À sa trentième édition, le Festival des montgolfières de Gatineau continue de faire la joie des petits et des grands.

C’était un grand rêve. Des centaines de montgolfières qui grimpent dans le ciel et des milliers de festivaliers dans le parc de la Baie. Les fondateurs du Festival sont d’avis que l’événement a bien vieilli au cours des années.

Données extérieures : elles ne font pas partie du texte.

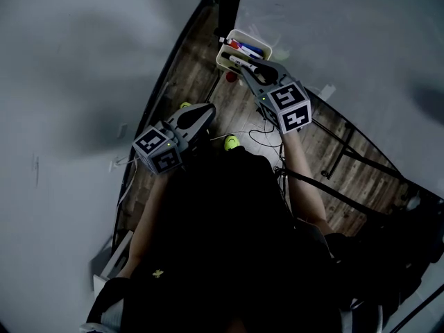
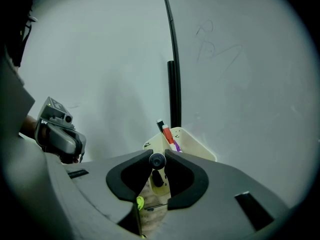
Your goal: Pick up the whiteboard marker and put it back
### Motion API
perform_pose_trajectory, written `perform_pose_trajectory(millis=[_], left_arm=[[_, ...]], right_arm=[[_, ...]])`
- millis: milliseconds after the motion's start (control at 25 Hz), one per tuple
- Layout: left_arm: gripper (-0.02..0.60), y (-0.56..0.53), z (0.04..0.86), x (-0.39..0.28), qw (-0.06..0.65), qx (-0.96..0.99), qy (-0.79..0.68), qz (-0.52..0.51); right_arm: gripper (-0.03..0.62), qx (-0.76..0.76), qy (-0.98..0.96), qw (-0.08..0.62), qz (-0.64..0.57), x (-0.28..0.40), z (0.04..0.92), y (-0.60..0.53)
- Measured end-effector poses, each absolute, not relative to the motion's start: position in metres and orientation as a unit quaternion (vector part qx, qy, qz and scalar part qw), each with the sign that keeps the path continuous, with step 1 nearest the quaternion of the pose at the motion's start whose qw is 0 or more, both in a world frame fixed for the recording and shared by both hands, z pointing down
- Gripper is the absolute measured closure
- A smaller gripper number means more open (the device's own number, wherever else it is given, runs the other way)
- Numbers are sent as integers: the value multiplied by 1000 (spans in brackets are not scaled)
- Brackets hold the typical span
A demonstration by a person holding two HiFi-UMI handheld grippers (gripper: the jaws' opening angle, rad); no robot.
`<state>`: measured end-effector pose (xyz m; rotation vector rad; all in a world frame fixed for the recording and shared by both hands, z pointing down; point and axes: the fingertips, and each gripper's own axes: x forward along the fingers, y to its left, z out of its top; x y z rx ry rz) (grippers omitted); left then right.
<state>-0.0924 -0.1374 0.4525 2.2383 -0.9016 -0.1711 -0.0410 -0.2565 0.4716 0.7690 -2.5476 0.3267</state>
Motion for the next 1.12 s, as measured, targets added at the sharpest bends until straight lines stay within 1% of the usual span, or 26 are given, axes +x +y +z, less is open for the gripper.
perform_pose_trajectory(millis=[680,1120], left_arm=[[568,-135,450,-100,350,863,-358,-67],[568,-133,449,-101,351,862,-359,-68]], right_arm=[[523,272,-927,231,119,-55,480,-251],[522,281,-924,231,116,-52,481,-253]])
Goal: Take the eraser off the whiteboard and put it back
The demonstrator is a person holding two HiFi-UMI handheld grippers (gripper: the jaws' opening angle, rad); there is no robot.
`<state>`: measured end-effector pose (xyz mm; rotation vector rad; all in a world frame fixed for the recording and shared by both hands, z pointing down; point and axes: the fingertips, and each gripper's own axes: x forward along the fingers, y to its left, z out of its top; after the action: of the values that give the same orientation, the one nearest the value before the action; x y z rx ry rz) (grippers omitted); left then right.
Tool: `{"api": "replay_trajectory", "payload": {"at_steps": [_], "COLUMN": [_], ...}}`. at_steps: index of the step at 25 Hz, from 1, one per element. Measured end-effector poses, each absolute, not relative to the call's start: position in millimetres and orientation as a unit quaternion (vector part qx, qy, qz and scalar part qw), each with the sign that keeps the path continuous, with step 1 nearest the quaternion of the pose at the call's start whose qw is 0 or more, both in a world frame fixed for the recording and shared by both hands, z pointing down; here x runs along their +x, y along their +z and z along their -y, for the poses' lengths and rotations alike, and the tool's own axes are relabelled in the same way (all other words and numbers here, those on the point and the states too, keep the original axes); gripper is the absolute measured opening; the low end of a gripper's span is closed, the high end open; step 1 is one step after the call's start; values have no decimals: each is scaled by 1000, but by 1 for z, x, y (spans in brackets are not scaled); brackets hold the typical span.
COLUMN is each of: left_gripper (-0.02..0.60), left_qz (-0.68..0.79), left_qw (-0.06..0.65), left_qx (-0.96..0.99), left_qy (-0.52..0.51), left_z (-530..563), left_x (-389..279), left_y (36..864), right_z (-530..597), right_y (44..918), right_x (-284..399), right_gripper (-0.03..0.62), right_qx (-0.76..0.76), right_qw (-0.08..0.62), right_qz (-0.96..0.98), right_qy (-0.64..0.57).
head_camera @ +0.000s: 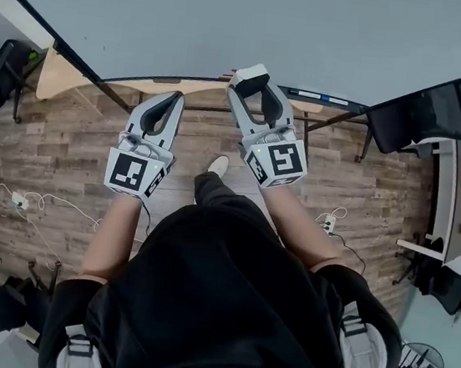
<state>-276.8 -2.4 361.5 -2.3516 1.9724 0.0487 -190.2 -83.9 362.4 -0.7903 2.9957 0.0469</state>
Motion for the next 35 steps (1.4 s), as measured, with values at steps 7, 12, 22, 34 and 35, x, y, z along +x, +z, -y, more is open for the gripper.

« C’est toujours une belle réussite chaque année », a affirmé Claire Vaive, présidente fondatrice du festival.

En 1988, sous une pluie torrentielle, 34 000 visiteurs étaient au rendez-vous.

« C’était la première fois que les gens en Outaouais voyaient une montgolfière se gonfler et s’envoler », a dit Mme Vaive. « C’est quelque chose que les gens ont apprécié, parce que c’était nouveau. »

Mme Vaive faisait partie du groupe des quatre fondateurs avec Jean Boileau, Berthe Miron et Thérèse Cyr. Ils ont porté le projet à bout de bras.

Les élus municipaux cherchaient un événement pour créer un nouveau moteur économique pour la Ville, mais aussi pour la faire connaître sur le plan touristique en vertu de la campagne « Gatineau, on y croît ».

« C’est la plus grosse activité que la Ville de Gatineau peut aller chercher et il y a un gros profit qui se fait aussi », a fait savoir Mme Vaive.

Avec sa cinquantaine de montgolfières au départ, le nombre de ballons a augmenté, tout comme le nombre de visiteurs. À ce jour, des centaines de milliers de visiteurs ont pu admirer le spectacle.

Plus de commerçants et plus de spectacles se sont également ajoutés à la programmation.

Le spectacle est assombri, mais continue

En 2001, la mort en montgolfière de la fille de Jean Boileau, alors directeur du festival, quelques semaines avant le festival, a eu l’effet d’un coup de masse. Les ballons ont malgré tout continué de s’envoler.

Thérèse Cyr recevra ce soir le prix Jean Boileau, remis aux artisans du Festival.

Trente ans après la première envolée, les fondateurs espèrent que la popularité du festival continuera de croitre.

« Ça reste mon bébé. C’est le bébé des trois autres aussi. On sait où on va avec ça », a mentionné Mme Cyr.

Dimanche, le festival se déroulait sous la pluie. Mais pas question de fermer boutique.

« Je passe toute ma fin de semaine ici. Qu’il pleuve, qu’il fasse tout ce qu’il voudra, je suis ici du matin au soir », a déclaré Lise Chenard, qui a participé à 29 éditions du Festival.

Jean-Guy Fluet est quant à lui venu dimanche pour la quatrième année.

« On rencontre notre famille et nos amis. Il a toujours fait beau, mais pas cette année. C’est la première fois qu’on pogne du mauvais temps. Ça ne fait rien, on va revenir quand même », a lancé M. Fluet.